Prove that $K$ is normal over $\mathbb{Q}$ and $K(i)=\mathbb{Q}(i, \sqrt[4]{A})$

Question

Let $K=\mathbb{Q}(\sqrt{-13+2\sqrt{13}})$

Prove that $K$ is normal over $\mathbb{Q}$

Need to show that $K$ is a splitting field of some polynomials in $\mathbb{Q}[X]$. Let $X=\sqrt{-13+2\sqrt{13}}$, then: $$(X^2+13)^2-52=0$$

Do we just need to show this polynomial is irreducible in $\mathbb{Q}[X]$?

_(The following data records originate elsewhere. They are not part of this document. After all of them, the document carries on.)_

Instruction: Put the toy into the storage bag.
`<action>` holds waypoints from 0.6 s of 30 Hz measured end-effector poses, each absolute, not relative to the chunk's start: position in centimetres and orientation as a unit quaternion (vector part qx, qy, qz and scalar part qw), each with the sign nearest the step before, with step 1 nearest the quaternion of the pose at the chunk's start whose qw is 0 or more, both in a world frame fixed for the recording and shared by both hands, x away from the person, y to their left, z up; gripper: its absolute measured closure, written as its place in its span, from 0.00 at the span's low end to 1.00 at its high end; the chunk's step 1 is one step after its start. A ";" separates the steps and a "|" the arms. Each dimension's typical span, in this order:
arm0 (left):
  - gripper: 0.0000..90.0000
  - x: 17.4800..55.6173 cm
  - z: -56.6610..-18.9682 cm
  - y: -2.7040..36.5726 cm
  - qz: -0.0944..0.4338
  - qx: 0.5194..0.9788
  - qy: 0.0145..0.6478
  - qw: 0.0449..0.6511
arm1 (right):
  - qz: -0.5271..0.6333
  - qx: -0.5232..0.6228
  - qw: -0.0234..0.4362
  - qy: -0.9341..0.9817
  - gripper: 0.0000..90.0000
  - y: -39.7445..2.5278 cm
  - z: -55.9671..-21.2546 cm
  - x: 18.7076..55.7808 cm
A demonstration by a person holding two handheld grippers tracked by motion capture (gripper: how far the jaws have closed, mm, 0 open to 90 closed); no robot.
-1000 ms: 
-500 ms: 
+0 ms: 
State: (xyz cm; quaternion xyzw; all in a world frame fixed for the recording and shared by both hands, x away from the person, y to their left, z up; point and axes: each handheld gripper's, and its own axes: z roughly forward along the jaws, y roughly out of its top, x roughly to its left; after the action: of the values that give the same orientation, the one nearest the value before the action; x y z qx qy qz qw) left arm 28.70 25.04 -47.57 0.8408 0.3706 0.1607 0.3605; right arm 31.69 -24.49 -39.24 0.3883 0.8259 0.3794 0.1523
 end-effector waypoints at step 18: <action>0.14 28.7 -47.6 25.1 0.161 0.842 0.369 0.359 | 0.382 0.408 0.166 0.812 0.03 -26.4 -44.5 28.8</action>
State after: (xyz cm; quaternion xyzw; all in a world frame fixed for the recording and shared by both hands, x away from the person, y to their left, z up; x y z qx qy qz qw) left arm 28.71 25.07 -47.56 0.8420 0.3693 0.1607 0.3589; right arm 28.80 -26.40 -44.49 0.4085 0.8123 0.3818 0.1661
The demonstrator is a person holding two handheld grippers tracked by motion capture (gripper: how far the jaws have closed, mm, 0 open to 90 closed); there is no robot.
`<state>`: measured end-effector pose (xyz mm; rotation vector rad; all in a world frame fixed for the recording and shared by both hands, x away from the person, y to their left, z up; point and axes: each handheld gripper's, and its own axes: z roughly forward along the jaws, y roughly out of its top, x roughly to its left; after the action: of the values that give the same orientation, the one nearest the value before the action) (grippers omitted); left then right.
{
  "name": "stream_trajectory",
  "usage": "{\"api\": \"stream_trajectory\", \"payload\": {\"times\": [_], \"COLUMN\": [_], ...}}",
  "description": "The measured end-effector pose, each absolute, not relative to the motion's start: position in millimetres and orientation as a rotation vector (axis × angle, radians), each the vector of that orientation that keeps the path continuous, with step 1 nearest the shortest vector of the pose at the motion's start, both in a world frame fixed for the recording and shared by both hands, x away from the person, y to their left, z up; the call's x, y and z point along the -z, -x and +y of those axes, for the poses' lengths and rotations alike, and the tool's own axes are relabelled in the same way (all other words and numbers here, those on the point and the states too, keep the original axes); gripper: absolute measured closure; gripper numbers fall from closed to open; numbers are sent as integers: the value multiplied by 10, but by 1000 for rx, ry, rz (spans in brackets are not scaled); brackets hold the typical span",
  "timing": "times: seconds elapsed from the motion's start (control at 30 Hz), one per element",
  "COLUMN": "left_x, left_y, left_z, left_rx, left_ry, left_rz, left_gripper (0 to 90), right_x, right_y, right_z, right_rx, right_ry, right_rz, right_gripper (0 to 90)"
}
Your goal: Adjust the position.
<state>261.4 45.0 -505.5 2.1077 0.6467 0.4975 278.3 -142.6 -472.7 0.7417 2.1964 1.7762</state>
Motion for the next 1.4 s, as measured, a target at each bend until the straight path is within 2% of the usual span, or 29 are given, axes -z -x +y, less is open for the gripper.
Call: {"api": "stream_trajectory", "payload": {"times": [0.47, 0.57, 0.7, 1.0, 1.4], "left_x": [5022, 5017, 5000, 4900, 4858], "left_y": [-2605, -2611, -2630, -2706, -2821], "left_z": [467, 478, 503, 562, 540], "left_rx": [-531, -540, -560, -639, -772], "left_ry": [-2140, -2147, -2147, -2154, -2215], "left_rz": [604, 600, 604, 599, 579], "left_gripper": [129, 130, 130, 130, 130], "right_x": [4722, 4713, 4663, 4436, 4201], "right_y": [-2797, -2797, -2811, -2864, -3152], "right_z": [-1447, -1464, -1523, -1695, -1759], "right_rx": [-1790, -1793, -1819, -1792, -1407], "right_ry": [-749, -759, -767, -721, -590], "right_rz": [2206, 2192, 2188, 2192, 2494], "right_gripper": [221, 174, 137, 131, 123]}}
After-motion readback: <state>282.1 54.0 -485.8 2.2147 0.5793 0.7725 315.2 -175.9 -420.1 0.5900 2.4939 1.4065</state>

Prove that there is an $A \in \mathbb{Q}$ such that $K(i)=\mathbb{Q}(i, \sqrt[4]{A})$

$K(i)$ is a splitting field of $(X^2-A)(X^2+A)(X-i)$ in $\mathbb{Q}[X]$ so $K(i)/\mathbb{Q}$ is Galois

I am not sure where to go with this one...

Answer 1

To prove that $K$ is normal over $\mathbb Q$, you need to prove that $$P(X) = (X^2+13)^2 -52$$ is irreducible AND that all its roots lie in $K$.

Answer 2

An algebraic field extension $\;K/F\;$ is normal iff $\;K\;$ is the splitting field of a set of polynomials in $\;F[x]\;$ . In this case, the polynomial $\;f(x)=(x^2+13)^2-52=x^4+26x^2+117\in\Bbb Q[x]\;$ is a good candidate, and its roots are:

$$(x^2+13)^2=52\implies x^2+13=\pm2\sqrt13\implies x=\pm\sqrt{-13\pm2\sqrt{13}}$$

Now, if we put $\;\omega:=\sqrt{-13+2\sqrt{13}}\;$ , then clearly $\;\pm\omega\in K:=\Bbb Q(\omega)\;$ , but also:

$$\frac1\omega=\frac{\sqrt{-13-2\sqrt{13}}}{\sqrt{169-52}}=\frac{\sqrt{-13-2\sqrt{13}}}{3\sqrt{13}}\;\;\color{red}{(**)}$$

Now, observe that

$$\omega\in K\implies \omega^2=-13+2\sqrt{13}\in K\implies\sqrt{13}\in K$$

since trivially $\;\Bbb Q\subset K\;$, and from here that

$$\color{red}{(**)}\implies\sqrt{-13-2\sqrt{13}}=\frac{3\sqrt{13}}\omega\in K$$

and this proves that all the roots of $\;f(x)\;$ indeed are in K. Now, why is this field the minimal one that contains all these roots? Well, using Eisenstein's Test for $\;f(x)\;$ with the prime $\;13\;$ we get at once that this is an irreducible poliynomial in $\;\Bbb Q[x]\;$ , so $\;[K=\Bbb Q(\omega):\Bbb Q]=\deg f(x)=4\;$ , and this is the minimal possible degree an extension of the rationals containing all the roots of an irreducible quartic can have.